→ STORED DATA
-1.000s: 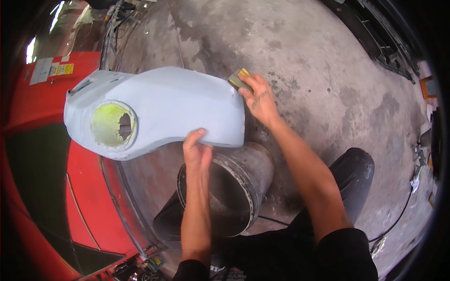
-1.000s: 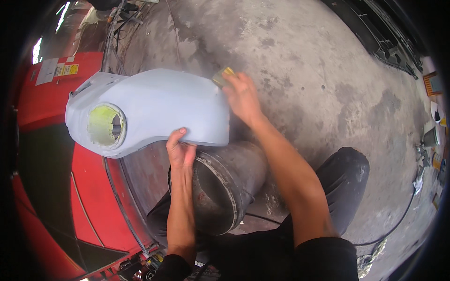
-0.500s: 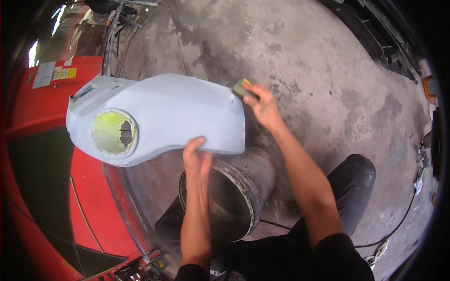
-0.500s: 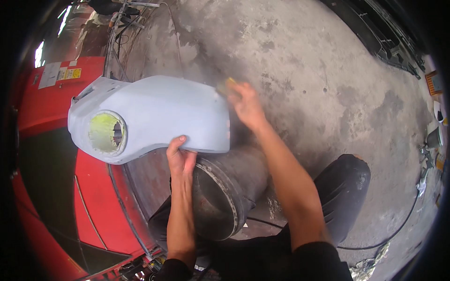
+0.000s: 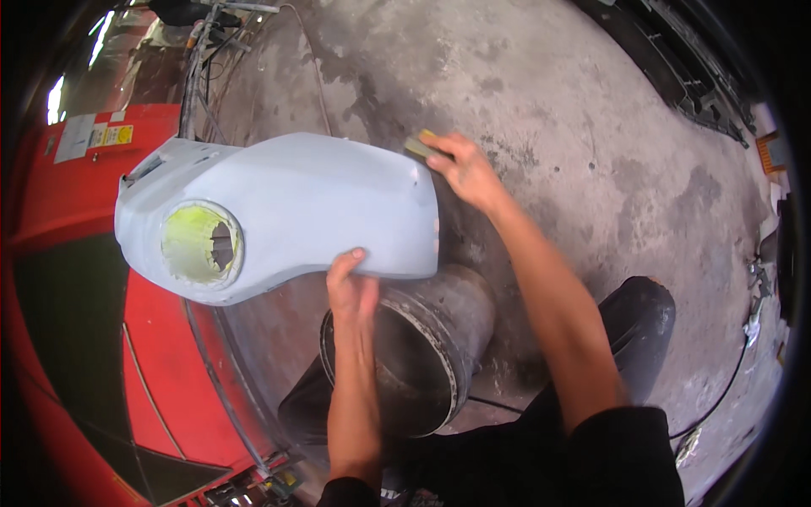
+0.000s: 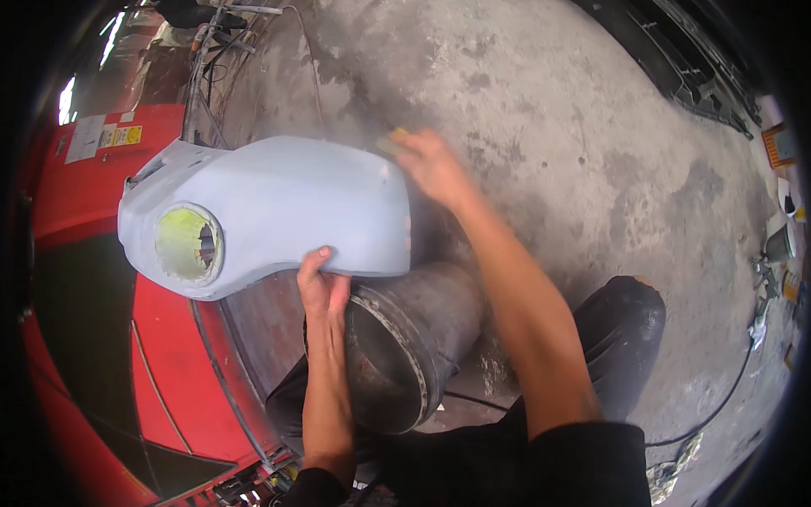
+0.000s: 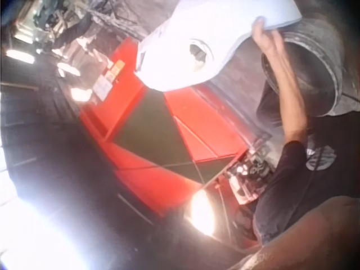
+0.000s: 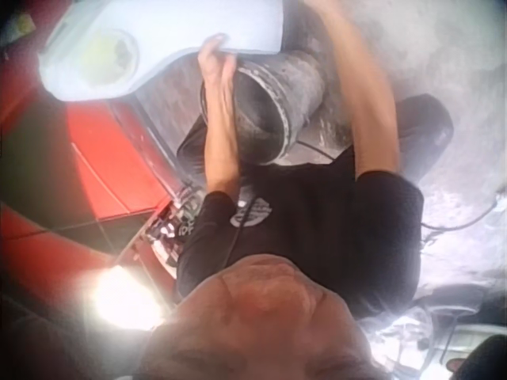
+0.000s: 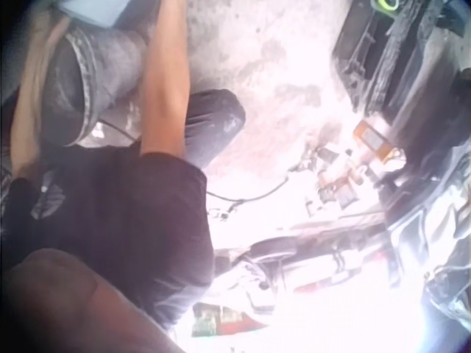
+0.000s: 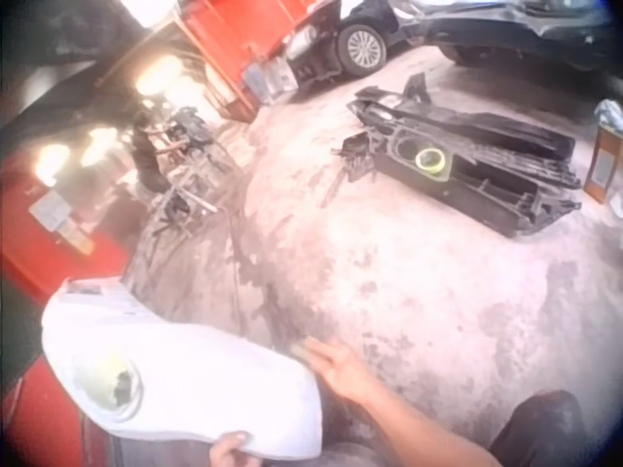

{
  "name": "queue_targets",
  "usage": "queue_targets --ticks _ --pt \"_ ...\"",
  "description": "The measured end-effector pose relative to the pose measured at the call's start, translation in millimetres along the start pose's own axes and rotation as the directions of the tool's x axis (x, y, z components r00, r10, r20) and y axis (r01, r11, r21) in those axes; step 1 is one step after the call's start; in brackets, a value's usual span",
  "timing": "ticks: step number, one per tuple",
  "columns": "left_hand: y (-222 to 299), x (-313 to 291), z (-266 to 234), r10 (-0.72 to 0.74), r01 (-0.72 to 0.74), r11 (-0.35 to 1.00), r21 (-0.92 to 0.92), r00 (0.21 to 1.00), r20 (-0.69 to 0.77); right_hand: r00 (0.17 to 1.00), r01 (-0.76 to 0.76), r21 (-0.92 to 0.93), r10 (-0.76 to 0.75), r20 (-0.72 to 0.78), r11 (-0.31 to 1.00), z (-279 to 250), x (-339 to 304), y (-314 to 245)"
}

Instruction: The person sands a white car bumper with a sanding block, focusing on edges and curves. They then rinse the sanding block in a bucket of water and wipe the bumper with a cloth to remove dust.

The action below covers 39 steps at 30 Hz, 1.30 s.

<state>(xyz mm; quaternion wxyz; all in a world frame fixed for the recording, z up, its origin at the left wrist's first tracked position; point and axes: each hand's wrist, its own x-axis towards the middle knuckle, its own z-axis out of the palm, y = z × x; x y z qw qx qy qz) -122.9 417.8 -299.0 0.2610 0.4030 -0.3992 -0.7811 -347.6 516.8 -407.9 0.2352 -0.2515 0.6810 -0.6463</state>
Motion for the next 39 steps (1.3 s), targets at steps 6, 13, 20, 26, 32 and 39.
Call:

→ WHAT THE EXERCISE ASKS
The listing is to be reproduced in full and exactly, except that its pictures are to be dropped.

→ TASK ANSWER
-1.000s: 
-1.000s: 
-0.500s: 
-0.500s: 
+0.000s: 
+0.000s: 
+0.000s: 
+0.000s: 
+0.000s: 
+0.000s: 

{
  "name": "queue_targets",
  "usage": "queue_targets --ticks _ --pt \"_ ...\"",
  "description": "The measured end-effector pose relative to the pose measured at the call's start, translation in millimetres along the start pose's own axes and rotation as the directions of the tool's x axis (x, y, z components r00, r10, r20) and y axis (r01, r11, r21) in those axes; step 1 is one step after the call's start; in brackets, a value's usual span",
  "timing": "ticks: step number, one per tuple",
  "columns": "left_hand: y (-222 to 299), x (-313 to 291), z (-266 to 234), r10 (-0.72 to 0.74), r01 (-0.72 to 0.74), r11 (-0.35 to 1.00), r21 (-0.92 to 0.92), r00 (0.21 to 1.00), r20 (-0.69 to 0.77); right_hand: r00 (0.17 to 1.00), r01 (-0.76 to 0.76), r21 (-0.92 to 0.93), r10 (-0.76 to 0.75), r20 (-0.72 to 0.78), r11 (-0.31 to 1.00), z (-279 to 250), x (-339 to 304), y (-314 to 245)"
}

Instruction: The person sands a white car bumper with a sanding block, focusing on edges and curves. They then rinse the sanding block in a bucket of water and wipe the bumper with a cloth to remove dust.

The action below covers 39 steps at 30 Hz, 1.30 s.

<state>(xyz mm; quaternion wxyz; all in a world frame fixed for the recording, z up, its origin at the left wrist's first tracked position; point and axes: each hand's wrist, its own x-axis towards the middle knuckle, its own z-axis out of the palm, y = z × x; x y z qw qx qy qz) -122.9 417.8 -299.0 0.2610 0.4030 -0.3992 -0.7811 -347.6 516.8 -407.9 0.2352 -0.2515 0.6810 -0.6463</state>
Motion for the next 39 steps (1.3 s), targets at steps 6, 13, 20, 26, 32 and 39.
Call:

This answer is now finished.